The patients were categorized into three groups, AD, MCI (AD) and MCI (NOT AD), based on CSF biomarker levels, dementia criteria and Winblad & Peterson MCI diagnostic criteria [63], as previously described [64]. Locally validated biomarker cut-off levels were applied for Aβ42 (>570 pg/mL), Aβ42/40 (>0.07), p-tau181 (<60 pg/mL) and total tau (<400 pg/mL), respectively. Patients with elevated total, p-tau181 and reduced Aβ42 and/or Aβ42/40 levels and with impaired daily activities were defined as the AD group. Patients with MCI and AD CSF biomarker profiles and normal daily functioning were included in MCI (AD) group. Patients with normal biomarker levels and MCI, having preserved daily functioning were assigned to the MCI (NOT AD) group.

4.3. Cerebrospinal Fluid Analysis

CSF was obtained via lumbar puncture between the L3/L4 and L4/L5 intervertebral space using a 25 gauge needle and collected in polypropylene tubes (Sarstedt AG & Co., Nümbrecht, Germany) (Figure 3). Biomarker analysis was performed at the Laboratory for CSF Diagnostics, Department of Neurology, University Medical Centre Ljubljana, Slovenia. The levels of Aβ42, Aβ40, p-tau181 and total tau were measured as previously described [64]. CSF biomarker analyses were performed according to manufacturers’ instructions using Innotest (Fujirebio Europe, Gent, Belgium) immunoassays with intra-assay variability < 5%. Between-assay coefficients and locally validated biomarker cut-off levels are listed elsewhere [65].

4.4. Genotyping

Genomic DNA was isolated using the E.Z.N.A.® SQ Blood DNA Kit II (Omega Bio-tek, Inc., Norcross, GA, USA) from peripheral venous blood samples following the manufacturer’s protocol. Genotyping was performed for single-nucleotide polymorphisms (SNPs) in 5 genes previously associated with AD in different GWAS studies: SORCS1, BCHE, TOMM40, ACE, and IL6 R (Figure 3). Polymorphism was selected among the previously identified GWAS genes, based on the data available from the published literature and their function prediction. Only potentially functional SNPs with a minor allele frequency of at least 0.05 were selected. For SORCS1 and BCHE, we choose different SNPs than those that were identified in the GWAS approach, due to the lack of potential functionality. In total, nine SNPs were included in the analysis (Table S1).
All of the selected SNPs were genotyped with competitive allele-specific PCR (KASP assays, LGC Biosearch Technologies, Hoddesdon, UK), according to the manufacturer’s instructions.
Additionally, APOE rs7412 and rs429358 were genotyped for the assessment of APOE4 status using real-time PCR-based Taqman assay (Applied Biosystems, Foster City, CA, USA). Ten percent of samples were genotyped in duplicate as quality control and all the results were concordant.

4.5. Statistical Analysis

We used median and interquartile range (25–75%) to describe continuous variables, and frequencies to describe categorical variables. The interquartile range was determined using weighted averages if more than two samples were included in the group and using Tukey’s hinges if only two samples were included in the group. Fisher’s exact test or Kruskal–Wallis test was used to compare patients’ characteristics and genotype frequencies between groups.

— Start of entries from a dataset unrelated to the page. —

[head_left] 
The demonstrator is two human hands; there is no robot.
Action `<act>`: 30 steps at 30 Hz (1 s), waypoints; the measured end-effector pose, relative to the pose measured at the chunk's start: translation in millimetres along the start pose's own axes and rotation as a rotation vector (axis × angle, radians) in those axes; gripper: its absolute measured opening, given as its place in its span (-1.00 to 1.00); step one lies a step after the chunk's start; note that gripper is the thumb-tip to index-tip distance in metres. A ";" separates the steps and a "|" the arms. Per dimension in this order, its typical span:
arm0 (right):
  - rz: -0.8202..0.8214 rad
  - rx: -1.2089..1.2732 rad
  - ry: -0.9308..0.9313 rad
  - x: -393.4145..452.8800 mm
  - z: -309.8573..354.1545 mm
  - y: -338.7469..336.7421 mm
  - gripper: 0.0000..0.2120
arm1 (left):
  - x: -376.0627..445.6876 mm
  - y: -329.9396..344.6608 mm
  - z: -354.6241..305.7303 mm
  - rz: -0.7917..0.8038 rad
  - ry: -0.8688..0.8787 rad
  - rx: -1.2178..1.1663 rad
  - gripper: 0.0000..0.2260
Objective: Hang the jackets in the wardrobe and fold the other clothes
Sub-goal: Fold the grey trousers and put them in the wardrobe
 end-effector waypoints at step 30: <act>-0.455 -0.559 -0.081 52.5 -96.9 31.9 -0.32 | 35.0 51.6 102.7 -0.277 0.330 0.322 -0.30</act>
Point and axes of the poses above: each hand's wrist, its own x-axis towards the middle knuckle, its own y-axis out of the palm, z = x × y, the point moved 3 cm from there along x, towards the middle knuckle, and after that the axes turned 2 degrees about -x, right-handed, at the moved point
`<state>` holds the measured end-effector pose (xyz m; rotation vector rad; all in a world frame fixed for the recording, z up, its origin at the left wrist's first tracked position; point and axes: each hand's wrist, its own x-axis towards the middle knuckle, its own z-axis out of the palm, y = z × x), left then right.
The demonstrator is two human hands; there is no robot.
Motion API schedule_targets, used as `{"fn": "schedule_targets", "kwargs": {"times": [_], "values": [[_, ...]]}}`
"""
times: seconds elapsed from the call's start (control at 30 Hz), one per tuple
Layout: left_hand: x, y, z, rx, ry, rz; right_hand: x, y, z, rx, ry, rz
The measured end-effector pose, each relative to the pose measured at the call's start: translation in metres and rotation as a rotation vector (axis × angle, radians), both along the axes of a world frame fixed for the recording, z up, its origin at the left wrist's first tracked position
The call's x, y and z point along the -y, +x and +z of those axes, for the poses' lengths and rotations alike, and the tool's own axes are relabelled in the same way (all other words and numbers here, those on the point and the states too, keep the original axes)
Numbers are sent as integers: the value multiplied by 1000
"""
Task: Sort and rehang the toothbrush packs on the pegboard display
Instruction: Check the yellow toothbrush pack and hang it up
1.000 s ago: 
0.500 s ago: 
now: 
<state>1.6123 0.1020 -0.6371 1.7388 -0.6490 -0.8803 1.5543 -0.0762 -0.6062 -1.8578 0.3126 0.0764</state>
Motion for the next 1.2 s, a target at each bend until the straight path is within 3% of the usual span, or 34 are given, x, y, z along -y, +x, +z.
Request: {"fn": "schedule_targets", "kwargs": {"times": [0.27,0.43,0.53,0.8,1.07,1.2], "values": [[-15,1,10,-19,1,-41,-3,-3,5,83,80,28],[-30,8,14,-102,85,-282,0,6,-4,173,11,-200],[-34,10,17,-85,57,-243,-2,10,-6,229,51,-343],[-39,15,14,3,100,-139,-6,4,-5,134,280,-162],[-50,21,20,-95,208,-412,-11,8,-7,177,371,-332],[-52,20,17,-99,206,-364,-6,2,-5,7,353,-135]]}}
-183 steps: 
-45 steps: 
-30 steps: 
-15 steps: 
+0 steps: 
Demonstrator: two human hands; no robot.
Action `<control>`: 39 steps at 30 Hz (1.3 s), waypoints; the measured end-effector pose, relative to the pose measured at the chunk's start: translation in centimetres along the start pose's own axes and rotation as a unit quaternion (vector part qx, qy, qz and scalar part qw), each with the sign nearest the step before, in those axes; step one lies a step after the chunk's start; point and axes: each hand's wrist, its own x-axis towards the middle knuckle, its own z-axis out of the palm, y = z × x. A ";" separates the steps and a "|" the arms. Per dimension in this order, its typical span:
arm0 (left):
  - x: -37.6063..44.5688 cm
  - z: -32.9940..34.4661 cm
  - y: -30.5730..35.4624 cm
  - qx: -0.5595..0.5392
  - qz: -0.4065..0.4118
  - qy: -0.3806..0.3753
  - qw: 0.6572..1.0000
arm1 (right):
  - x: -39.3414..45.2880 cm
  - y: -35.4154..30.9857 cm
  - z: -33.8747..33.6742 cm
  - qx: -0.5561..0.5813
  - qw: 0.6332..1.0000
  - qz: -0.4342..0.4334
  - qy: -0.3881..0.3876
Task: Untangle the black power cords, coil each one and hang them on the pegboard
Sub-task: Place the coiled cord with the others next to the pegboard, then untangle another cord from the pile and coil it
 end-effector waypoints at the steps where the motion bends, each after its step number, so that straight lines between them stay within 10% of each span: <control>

The agreement of genotype frequencies with Hardy–Weinberg equilibrium (HWE) was assessed using the Chi-squared test. Both dominant and additive genetic models were used in the analysis. Mann–Whitney test or Kruskal–Wallis test with post hoc Bonferroni corrections for pairwise comparisons were used to evaluate the association of SNPs with MMSE and CSF biomarker levels. Bonferroni correction was used to account for multiple comparisons. As nine SNPs were included in the final analysis, the significance threshold was set to 0.0056, and p-values below 0.0056 were considered statistically significant, while p-values between 0.0056 and 0.050 were considered nominally significant. IBM SPSS Statistics version 27.0 (IBM Corporation, Armonk, NY, USA) was used for all analyses. All tests were two-sided and the level of significance was set at 0.05. Figures were prepared using GraphPad Prism version 9 (GraphPad Software, LLC., San Diego, CA, USA).
Based on the sample size, this study had 80% power to detect differences in CSF Aβ42 levels between 167 and 205 pg/ml for polymorphisms with minor allele frequencies between 0.20 and 0.40. Power calculation was performed using the PS power and sample size calculations, version 3.1.6 [66].

5. Conclusions

Analysis of genetic variability in GWAS identified AD risk and showed associations with CSF AD biomarker levels and cognitive decline in Slovenian patients. We associated TOMM40 and SORCS1 with both amyloid and tau pathologies, whereas BCHE was associated with cognitive decline. Our findings support previously published results and also propose some of the new associations with common polymorphisms of AD risk loci involved in various aspects of cellular signaling and localization.

Supplementary Materials

The following supporting information can be downloaded at: https://www.mdpi.com/article/10.3390/ijms241612966/s1.

Author Contributions

Conceptualization, D.V., K.G. and V.D.; methodology D.V., M.G.K., A.E., S.Č., K.G. and V.D.; validation, D.V. and K.G.; formal analysis, D.V. and K.G.; investigation, D.V., M.G.K., A.E., S.Č., K.G. and V.D.; resources, M.G.K., A.E., S.Č. and V.D.; writing—original draft preparation, D.V.; writing—review and editing, M.G.K., A.E., S.Č., K.G. and V.D.; visualization, D.V.; supervision, K.G. and V.D.; project administration, K.G. and V.D.; funding acquisition, K.G. and V.D. All authors have read and agreed to the published version of the manuscript.

Funding

This study was funded by the Javna Agencija za Raziskovalno Dejavnost RS (Eng. Slovenian Research Agency) (ARRS) research grants P1–0170.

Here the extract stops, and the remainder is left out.